If the performances last week by the Trinity League’s two bottom-finishing teams a year ago were any indication, the Eagles and Lions are vastly improved.
And that makes the Trinity League as tough as ever.
“It’s going to make for a fun and interesting Trinity League,” Santa Margarita coach Seyram Bell said. “But that’s what it’s all about, right? There’s some tough competition. Every game is going to be a battle.
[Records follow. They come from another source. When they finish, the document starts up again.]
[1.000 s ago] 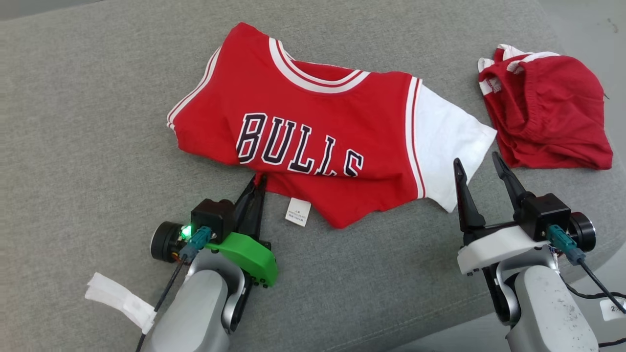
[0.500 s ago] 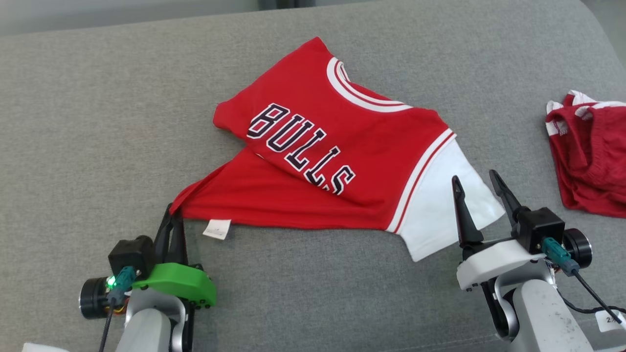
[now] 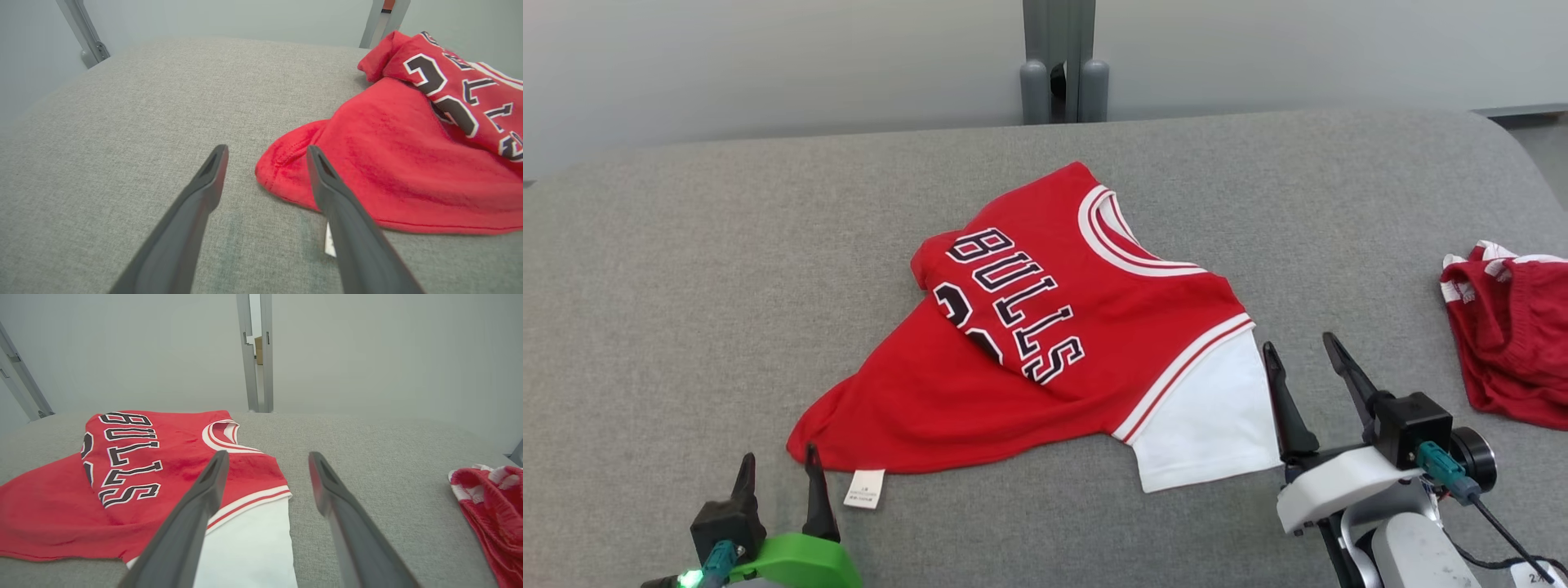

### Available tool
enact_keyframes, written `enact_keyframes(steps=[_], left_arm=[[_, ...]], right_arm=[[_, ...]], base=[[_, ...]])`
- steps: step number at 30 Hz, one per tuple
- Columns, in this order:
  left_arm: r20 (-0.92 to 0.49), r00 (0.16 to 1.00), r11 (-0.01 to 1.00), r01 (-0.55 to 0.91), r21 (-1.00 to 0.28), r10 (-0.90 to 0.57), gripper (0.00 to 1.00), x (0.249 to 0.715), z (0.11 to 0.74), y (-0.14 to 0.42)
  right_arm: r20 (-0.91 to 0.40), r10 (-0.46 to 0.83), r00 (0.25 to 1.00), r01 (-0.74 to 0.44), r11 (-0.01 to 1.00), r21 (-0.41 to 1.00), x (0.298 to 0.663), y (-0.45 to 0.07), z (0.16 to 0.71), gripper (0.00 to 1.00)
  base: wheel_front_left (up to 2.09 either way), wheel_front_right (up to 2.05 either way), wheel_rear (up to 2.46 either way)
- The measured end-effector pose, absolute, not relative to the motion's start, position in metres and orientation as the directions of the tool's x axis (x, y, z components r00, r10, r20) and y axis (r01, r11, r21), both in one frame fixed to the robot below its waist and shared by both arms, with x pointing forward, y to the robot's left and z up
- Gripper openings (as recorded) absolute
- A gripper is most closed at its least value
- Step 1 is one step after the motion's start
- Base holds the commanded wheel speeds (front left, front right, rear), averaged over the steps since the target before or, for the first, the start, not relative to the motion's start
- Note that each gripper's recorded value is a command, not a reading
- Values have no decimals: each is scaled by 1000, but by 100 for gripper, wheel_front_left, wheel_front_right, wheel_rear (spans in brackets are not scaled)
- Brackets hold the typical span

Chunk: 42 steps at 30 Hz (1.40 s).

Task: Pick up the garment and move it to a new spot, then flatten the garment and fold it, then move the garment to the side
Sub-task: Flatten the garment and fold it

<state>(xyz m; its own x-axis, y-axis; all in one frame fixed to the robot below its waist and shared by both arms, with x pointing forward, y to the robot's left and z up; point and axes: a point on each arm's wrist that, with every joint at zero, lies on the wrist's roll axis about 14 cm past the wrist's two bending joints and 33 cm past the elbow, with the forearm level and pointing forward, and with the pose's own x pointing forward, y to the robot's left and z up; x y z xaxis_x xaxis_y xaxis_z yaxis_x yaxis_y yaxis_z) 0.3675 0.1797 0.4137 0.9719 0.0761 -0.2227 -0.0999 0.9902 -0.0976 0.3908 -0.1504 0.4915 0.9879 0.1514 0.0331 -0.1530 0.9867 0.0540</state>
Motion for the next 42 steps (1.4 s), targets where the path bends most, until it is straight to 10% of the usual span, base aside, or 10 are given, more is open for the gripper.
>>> enact_keyframes(steps=[12, 34, 35, 36, 37, 42], left_arm=[[-141, 990, 998, 1, -59, -9, 100, 362, 438, 161], [-219, 975, 997, 26, -74, -42, 100, 382, 409, 153], [-220, 975, 997, 24, -74, -40, 100, 384, 409, 154], [-219, 975, 997, 21, -73, -36, 100, 386, 409, 155], [-220, 975, 997, 18, -73, -34, 100, 386, 408, 155], [-206, 978, 995, -1, -99, -20, 100, 391, 412, 158]], right_arm=[[27, 134, 991, -136, 990, 50, 368, -156, 490, 100], [-377, 161, 912, -134, 986, 96, 372, -149, 364, 100], [-382, 170, 908, -142, 985, 101, 372, -146, 362, 42], [-384, 177, 906, -147, 983, 106, 372, -143, 361, 12], [-390, 184, 902, -154, 982, 107, 372, -141, 359, 0], [-367, 160, 916, -123, 985, 122, 377, -147, 366, 0]], base=[[0, 0, 0], [0, 0, 0], [0, 0, 0], [0, 0, 0], [0, 0, 0], [0, 0, 0]])
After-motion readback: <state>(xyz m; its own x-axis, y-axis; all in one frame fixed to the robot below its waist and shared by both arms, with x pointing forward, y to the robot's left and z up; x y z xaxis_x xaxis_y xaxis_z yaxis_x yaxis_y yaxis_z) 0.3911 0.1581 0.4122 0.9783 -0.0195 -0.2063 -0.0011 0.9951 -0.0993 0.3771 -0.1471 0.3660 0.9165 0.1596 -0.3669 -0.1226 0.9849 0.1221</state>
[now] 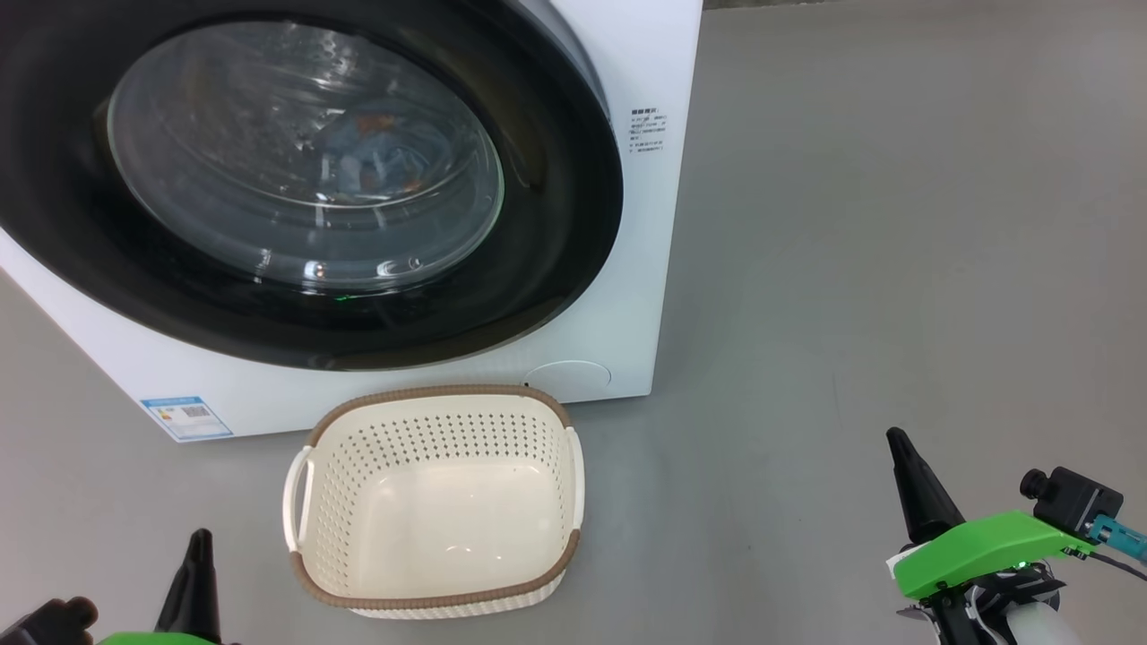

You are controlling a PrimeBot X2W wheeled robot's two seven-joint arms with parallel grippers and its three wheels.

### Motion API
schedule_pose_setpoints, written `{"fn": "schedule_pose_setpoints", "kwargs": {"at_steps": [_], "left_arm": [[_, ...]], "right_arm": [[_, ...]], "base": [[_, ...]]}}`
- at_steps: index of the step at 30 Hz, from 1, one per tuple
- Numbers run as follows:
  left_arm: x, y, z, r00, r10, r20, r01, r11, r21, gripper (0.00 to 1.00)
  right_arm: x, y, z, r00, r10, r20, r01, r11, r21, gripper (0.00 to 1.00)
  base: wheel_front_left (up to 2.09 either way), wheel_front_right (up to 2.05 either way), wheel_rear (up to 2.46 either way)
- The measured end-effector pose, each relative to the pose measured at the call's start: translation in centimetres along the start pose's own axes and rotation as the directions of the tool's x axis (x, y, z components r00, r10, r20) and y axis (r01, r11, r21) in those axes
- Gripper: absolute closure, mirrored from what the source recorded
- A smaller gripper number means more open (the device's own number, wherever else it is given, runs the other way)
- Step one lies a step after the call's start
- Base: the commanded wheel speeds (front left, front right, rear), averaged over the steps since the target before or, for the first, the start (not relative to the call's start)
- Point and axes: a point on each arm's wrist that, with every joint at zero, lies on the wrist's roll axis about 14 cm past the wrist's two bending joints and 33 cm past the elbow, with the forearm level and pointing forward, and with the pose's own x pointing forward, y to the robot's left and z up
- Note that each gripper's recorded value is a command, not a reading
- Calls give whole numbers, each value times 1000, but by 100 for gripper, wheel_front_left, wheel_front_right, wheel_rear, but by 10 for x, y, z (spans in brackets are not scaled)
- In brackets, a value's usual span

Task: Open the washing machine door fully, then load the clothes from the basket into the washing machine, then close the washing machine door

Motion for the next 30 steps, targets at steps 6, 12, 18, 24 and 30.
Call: {"fn": "schedule_pose_setpoints", "kwargs": {"at_steps": [6, 12, 18, 24, 30], "left_arm": [[0, -1, 0, 1000, 6, 0, -6, 998, -63, 100], [0, -3, 0, 1000, 8, -2, -8, 992, -126, 100], [0, -4, 0, 1000, 12, -7, -13, 979, -201, 100], [-1, -5, 0, 1000, 13, -11, -15, 966, -259, 100], [-1, -7, -1, 1000, 11, -14, -15, 947, -321, 100]], "right_arm": [[0, 1, 5, 1000, -5, 12, 4, 998, 62, 100], [-3, -2, 5, 1000, -16, 11, 14, 993, 121, 100], [-4, 0, 6, 1000, -17, 8, 15, 982, 189, 100], [-5, 0, 10, 1000, -18, 19, 13, 969, 246, 100], [-8, -1, 7, 1000, -23, 9, 19, 952, 305, 100]], "base": [[0, 0, 0], [0, 0, 0], [0, 0, 0], [0, 0, 0], [0, 0, 0]]}}
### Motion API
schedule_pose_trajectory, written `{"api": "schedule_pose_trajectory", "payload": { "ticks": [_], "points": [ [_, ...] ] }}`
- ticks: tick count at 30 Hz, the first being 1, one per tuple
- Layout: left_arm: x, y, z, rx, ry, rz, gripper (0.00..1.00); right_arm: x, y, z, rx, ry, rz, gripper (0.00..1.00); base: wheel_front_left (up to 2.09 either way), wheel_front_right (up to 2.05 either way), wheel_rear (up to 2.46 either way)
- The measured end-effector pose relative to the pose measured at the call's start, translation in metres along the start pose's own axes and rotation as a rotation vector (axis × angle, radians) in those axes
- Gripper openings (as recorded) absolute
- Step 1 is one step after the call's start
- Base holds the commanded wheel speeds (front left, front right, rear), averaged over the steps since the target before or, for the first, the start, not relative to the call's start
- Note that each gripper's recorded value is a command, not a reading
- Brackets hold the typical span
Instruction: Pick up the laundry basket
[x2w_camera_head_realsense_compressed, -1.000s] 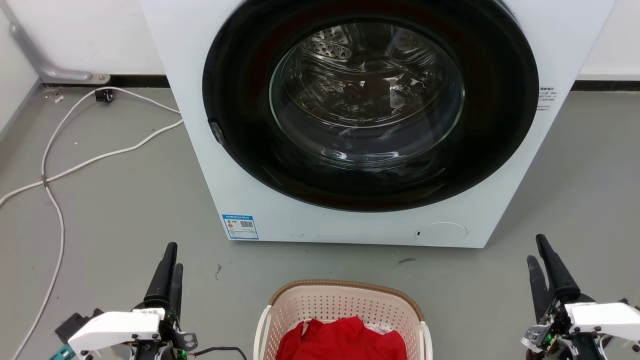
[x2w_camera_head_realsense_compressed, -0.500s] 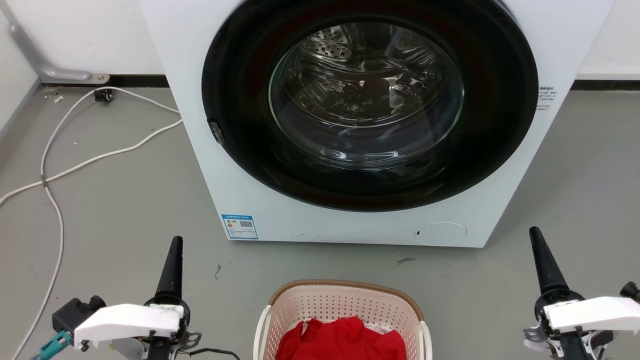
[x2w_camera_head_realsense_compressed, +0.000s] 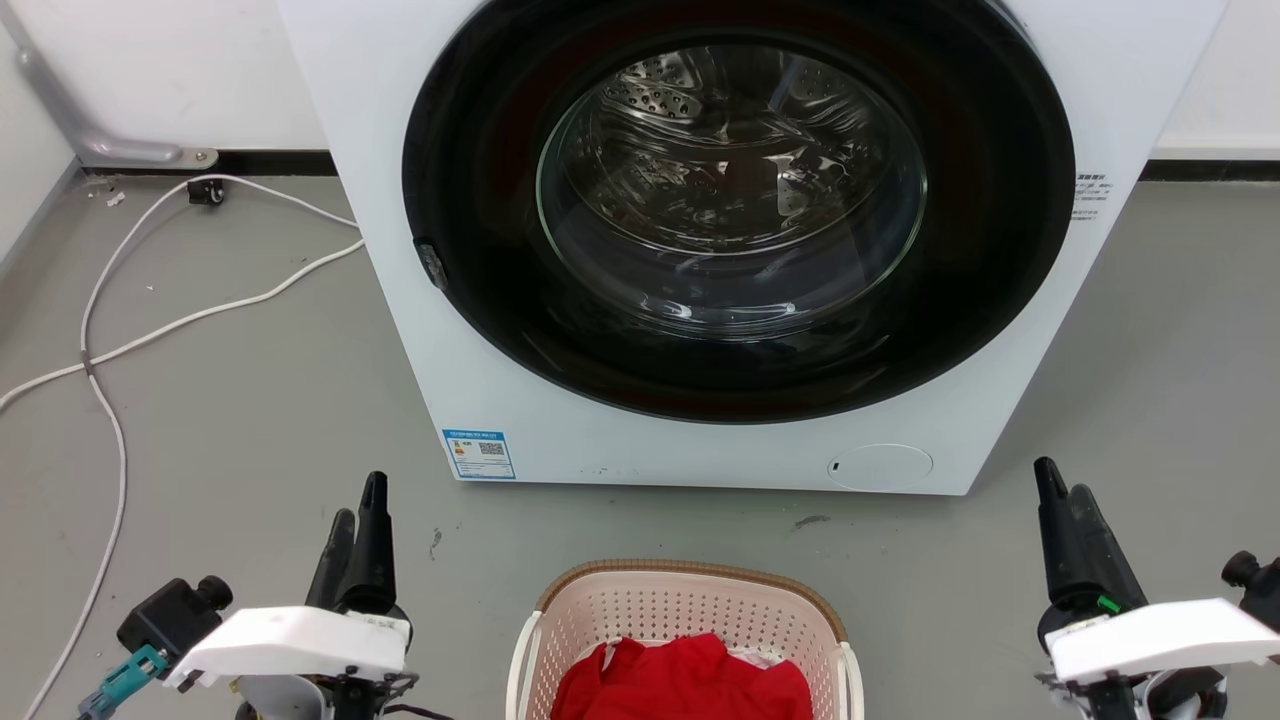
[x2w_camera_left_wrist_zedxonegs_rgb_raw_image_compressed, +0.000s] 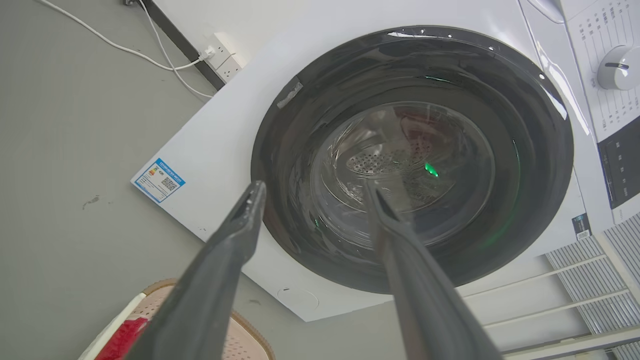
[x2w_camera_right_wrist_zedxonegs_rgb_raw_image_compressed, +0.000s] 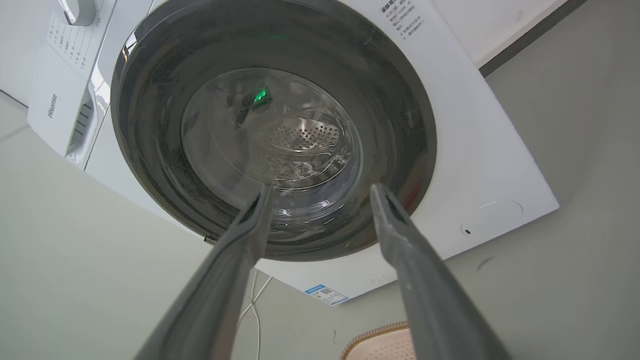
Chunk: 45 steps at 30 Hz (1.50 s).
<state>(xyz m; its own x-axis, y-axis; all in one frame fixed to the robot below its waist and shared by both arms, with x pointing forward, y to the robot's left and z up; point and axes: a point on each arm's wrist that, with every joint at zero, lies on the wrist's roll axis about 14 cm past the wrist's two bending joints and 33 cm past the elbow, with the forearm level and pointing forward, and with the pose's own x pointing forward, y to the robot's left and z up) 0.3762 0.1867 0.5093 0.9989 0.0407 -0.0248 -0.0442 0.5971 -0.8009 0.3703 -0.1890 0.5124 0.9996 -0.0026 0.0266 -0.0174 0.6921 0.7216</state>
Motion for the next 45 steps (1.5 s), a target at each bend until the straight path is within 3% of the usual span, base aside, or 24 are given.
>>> {"api": "schedule_pose_trajectory", "payload": {
  "ticks": [18, 45],
  "points": [
    [-0.007, -0.007, 0.002, 0.235, -0.037, -0.026, 1.00, -0.006, 0.010, -0.003, -0.274, -0.009, 0.044, 1.00, 0.00, 0.00, 0.00],
    [-0.014, -0.015, -0.001, 0.510, -0.075, -0.066, 1.00, -0.015, 0.017, -0.010, -0.577, -0.013, 0.099, 1.00, 0.00, 0.00, 0.00]
  ]
}}
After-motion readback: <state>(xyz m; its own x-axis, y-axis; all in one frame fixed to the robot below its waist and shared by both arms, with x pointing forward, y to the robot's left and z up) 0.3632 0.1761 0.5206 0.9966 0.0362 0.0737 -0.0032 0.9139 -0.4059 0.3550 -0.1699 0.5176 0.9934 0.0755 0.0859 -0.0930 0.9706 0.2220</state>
Nothing is guaranteed.”
Mater Dei, Orange Lutheran and Rosary are all ranked in somewhat familiar spots in the Orange County Top 10. But the Trinity League will have two other teams to watch when it tips off in early January.
No. 21 Santa Margarita (9-4) is expected to have speedy, sophomore point guard Sydnie Lendsey, who has observed the sitout period since her transfer from Buena Park.
She’ll join a lineup led by high-scoring and physical senior forward Lea-Line Romain and improved senior Emma Tijanich.
The Eagles showed progress at the Sunny Hills Showcase by defeating the host Lancers and Capistrano Valley Christian before pushing No. 11 Portola in a 42-38 loss in the finals.
It was a strong showing for a program that finished 7-17 last season and missed the playoffs.
“We’ve been progressively getting better every tournament we’ve been in,” said Bell, whose team will play in the SoCal Holiday Prep Classic in San Diego after Christmas.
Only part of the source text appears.